WHAT YOU SHOULD DO: Retype the entries in full.
[Start of Attachment]
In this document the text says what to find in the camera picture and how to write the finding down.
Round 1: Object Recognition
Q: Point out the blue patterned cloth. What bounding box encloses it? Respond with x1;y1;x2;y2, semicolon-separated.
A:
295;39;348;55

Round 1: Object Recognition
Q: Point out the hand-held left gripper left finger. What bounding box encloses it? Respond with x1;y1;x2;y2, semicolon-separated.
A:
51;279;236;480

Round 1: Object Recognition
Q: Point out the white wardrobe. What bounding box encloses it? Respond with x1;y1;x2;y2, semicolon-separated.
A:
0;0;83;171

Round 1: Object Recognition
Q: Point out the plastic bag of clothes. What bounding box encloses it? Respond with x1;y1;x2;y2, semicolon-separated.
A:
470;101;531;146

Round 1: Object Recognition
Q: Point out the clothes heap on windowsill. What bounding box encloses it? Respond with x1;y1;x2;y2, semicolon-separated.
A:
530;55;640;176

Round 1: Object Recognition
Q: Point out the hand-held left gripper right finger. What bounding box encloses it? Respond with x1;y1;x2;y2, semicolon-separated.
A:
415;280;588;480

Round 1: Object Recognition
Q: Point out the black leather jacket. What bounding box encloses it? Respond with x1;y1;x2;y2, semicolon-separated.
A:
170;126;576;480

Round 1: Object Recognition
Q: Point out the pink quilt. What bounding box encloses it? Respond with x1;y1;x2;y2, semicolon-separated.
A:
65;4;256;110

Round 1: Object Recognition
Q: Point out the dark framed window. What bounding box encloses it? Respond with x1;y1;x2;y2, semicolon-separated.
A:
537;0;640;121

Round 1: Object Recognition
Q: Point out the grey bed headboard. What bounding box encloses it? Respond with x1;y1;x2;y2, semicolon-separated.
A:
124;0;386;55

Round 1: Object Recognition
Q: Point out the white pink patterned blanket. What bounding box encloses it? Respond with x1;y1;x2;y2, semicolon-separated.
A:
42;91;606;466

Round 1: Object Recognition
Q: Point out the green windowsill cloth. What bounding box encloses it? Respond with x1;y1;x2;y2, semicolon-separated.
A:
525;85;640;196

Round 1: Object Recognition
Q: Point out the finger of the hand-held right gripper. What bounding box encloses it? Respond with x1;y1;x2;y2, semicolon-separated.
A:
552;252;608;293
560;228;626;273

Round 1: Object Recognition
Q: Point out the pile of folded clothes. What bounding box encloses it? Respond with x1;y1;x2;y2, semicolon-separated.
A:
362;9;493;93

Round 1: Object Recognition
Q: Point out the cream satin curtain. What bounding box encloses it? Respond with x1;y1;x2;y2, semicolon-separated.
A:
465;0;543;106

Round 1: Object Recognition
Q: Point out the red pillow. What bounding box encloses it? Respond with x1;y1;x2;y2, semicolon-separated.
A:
[End of Attachment]
EXERCISE ANSWER:
In this document the text says what to find in the camera picture and how to write the finding down.
Round 1: Object Recognition
Q: Point out the blue patterned cloth. What bounding box encloses it? Respond with x1;y1;x2;y2, semicolon-separated.
A:
295;39;348;55

Round 1: Object Recognition
Q: Point out the hand-held left gripper left finger. What bounding box encloses it? Respond with x1;y1;x2;y2, semicolon-separated.
A:
51;279;236;480

Round 1: Object Recognition
Q: Point out the white wardrobe. What bounding box encloses it? Respond with x1;y1;x2;y2, semicolon-separated.
A:
0;0;83;171

Round 1: Object Recognition
Q: Point out the plastic bag of clothes. What bounding box encloses it? Respond with x1;y1;x2;y2, semicolon-separated.
A:
470;101;531;146

Round 1: Object Recognition
Q: Point out the clothes heap on windowsill. What bounding box encloses it? Respond with x1;y1;x2;y2, semicolon-separated.
A:
530;55;640;176

Round 1: Object Recognition
Q: Point out the hand-held left gripper right finger. What bounding box encloses it? Respond with x1;y1;x2;y2, semicolon-separated.
A:
415;280;588;480

Round 1: Object Recognition
Q: Point out the black leather jacket. What bounding box encloses it? Respond with x1;y1;x2;y2, semicolon-separated.
A:
170;126;576;480

Round 1: Object Recognition
Q: Point out the pink quilt. What bounding box encloses it? Respond with x1;y1;x2;y2, semicolon-separated.
A:
65;4;256;110

Round 1: Object Recognition
Q: Point out the dark framed window. What bounding box encloses it? Respond with x1;y1;x2;y2, semicolon-separated.
A:
537;0;640;121

Round 1: Object Recognition
Q: Point out the grey bed headboard. What bounding box encloses it? Respond with x1;y1;x2;y2, semicolon-separated.
A:
124;0;386;55

Round 1: Object Recognition
Q: Point out the white pink patterned blanket. What bounding box encloses it? Respond with x1;y1;x2;y2, semicolon-separated.
A:
42;91;606;466

Round 1: Object Recognition
Q: Point out the green windowsill cloth. What bounding box encloses it? Respond with x1;y1;x2;y2, semicolon-separated.
A:
525;85;640;196

Round 1: Object Recognition
Q: Point out the finger of the hand-held right gripper. What bounding box encloses it? Respond with x1;y1;x2;y2, semicolon-separated.
A:
552;252;608;293
560;228;626;273

Round 1: Object Recognition
Q: Point out the pile of folded clothes. What bounding box encloses it? Respond with x1;y1;x2;y2, semicolon-separated.
A:
362;9;493;93

Round 1: Object Recognition
Q: Point out the cream satin curtain. What bounding box encloses it? Respond with x1;y1;x2;y2, semicolon-separated.
A:
465;0;543;106

Round 1: Object Recognition
Q: Point out the red pillow. What bounding box encloses it? Respond with x1;y1;x2;y2, semicolon-separated.
A:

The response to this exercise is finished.